Work order:
For the records below, print the lines from the line with "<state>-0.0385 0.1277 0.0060" through the line with "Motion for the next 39" exactly as written; include both end lines and exclude the rest.

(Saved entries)
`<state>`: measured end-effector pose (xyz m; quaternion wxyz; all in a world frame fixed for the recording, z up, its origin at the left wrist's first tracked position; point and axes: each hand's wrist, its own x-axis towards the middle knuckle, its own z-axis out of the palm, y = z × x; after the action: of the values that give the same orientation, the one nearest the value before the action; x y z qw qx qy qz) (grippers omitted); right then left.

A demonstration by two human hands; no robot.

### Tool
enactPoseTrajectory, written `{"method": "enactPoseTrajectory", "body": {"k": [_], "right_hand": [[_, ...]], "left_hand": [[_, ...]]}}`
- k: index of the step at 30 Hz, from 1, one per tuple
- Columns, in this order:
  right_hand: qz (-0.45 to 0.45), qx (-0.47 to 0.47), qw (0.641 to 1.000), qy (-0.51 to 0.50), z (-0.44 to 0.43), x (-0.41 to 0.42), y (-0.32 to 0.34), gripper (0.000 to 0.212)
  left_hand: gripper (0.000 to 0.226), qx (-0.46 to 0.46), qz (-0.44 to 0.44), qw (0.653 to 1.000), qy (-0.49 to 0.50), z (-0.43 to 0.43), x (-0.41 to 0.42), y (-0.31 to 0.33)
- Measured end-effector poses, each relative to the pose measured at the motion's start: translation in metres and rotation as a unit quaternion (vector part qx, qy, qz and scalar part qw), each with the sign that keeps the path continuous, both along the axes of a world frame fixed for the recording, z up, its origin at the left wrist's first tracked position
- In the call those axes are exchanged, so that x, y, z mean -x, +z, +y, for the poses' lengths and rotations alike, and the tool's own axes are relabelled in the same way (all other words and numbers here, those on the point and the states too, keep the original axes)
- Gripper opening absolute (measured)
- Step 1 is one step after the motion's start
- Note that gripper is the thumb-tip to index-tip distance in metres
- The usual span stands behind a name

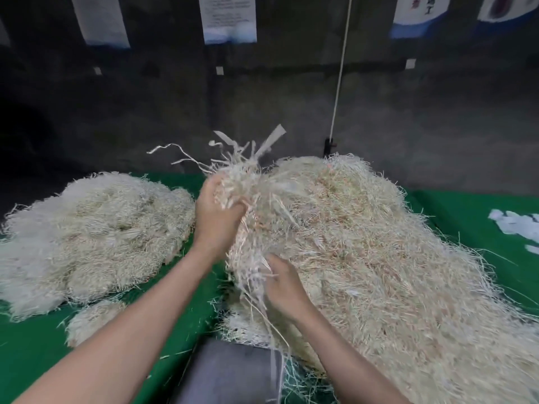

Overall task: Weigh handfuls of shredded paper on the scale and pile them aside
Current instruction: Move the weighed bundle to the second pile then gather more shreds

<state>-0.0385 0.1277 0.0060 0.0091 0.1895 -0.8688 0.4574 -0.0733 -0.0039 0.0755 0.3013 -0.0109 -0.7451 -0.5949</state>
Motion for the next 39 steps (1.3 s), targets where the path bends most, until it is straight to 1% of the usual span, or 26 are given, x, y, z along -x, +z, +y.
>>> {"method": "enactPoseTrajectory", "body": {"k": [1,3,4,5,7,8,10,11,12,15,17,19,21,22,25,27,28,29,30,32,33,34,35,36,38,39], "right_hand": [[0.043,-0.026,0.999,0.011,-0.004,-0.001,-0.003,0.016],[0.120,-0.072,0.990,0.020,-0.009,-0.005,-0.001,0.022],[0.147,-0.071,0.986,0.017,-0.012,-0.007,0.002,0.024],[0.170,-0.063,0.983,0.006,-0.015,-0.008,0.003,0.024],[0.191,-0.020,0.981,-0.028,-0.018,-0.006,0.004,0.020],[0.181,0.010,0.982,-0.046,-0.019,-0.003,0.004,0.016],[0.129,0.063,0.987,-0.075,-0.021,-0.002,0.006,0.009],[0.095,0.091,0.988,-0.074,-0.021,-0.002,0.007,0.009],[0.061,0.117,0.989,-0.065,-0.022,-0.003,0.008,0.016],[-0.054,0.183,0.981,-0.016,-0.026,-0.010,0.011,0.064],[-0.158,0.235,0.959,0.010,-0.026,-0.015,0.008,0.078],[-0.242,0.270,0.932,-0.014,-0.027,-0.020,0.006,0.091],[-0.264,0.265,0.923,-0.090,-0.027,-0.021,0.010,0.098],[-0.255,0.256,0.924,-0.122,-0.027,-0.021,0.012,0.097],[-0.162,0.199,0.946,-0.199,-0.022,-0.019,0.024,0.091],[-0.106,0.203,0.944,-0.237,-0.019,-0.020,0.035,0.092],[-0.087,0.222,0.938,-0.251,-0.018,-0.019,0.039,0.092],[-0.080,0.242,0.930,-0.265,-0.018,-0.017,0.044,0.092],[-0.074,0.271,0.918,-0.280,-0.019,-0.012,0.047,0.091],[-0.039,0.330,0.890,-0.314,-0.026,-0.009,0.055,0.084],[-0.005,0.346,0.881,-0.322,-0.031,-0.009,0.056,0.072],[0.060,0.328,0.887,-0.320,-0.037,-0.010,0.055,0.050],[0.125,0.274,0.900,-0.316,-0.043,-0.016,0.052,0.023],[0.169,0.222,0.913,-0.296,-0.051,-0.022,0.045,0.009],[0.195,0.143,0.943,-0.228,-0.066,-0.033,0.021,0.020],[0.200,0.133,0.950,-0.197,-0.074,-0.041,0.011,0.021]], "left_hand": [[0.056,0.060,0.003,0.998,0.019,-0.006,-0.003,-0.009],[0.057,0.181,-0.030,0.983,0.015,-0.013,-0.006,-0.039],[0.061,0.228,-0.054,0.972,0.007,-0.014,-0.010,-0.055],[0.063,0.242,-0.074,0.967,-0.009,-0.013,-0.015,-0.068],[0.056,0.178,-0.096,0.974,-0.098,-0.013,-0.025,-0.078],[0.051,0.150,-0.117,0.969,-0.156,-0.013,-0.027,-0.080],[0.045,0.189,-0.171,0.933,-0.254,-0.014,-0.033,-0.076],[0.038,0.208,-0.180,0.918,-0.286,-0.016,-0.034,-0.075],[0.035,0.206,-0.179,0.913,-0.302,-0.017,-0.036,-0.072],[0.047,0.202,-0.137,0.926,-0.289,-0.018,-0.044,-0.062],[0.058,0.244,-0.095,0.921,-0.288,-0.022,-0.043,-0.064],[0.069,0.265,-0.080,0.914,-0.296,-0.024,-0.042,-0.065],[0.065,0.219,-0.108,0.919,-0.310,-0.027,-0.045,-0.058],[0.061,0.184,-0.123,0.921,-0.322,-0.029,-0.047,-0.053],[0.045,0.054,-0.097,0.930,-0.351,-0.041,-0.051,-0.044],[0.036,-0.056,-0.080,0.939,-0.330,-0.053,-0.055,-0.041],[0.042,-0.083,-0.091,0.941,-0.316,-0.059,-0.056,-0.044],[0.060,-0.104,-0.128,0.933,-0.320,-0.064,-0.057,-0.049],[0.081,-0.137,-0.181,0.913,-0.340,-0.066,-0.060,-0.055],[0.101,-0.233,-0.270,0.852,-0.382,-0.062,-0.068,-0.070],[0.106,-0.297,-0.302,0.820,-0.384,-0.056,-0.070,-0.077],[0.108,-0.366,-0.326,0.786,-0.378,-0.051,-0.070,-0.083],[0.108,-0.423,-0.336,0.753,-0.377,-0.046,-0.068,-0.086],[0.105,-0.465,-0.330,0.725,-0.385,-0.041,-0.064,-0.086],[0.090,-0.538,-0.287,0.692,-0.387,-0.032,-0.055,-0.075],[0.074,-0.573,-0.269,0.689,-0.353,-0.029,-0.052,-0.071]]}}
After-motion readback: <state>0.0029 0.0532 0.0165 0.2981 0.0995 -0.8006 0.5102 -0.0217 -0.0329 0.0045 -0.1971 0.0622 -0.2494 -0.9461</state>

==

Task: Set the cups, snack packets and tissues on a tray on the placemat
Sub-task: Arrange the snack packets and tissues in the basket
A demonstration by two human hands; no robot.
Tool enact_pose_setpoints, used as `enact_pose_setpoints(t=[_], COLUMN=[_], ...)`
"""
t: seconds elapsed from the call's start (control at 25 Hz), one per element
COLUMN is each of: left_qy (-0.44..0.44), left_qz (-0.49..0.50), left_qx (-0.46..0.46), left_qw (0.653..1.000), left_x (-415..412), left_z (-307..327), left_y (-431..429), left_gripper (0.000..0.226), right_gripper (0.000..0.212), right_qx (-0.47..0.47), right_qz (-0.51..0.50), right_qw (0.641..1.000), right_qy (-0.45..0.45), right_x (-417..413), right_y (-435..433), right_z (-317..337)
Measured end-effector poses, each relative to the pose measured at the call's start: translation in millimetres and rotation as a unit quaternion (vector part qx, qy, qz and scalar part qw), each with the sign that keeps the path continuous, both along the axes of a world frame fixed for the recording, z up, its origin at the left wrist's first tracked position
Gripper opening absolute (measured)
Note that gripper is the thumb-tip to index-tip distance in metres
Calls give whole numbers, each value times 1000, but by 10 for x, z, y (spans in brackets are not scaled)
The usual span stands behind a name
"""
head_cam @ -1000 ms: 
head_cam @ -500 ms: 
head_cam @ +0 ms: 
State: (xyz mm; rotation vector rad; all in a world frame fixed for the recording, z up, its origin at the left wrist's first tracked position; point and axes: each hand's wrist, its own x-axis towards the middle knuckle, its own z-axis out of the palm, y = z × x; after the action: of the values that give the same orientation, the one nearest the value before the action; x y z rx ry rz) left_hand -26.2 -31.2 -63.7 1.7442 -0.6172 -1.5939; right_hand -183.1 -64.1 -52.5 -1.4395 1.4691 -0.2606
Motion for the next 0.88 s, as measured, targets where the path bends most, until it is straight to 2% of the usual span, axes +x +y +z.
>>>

The answer:
<state>-0.0385 0.1277 0.0060 0.0091 0.1895 -0.8688 0.4574 -0.0733 -0.0039 0.0755 0.3013 -0.0109 -0.7451 -0.5949</state>
Motion for the next 39 steps (1.3 s), targets where the path bends most, until it is straight to 1% of the usual span, or 26 are given, x, y, z along -x, +z, +y.

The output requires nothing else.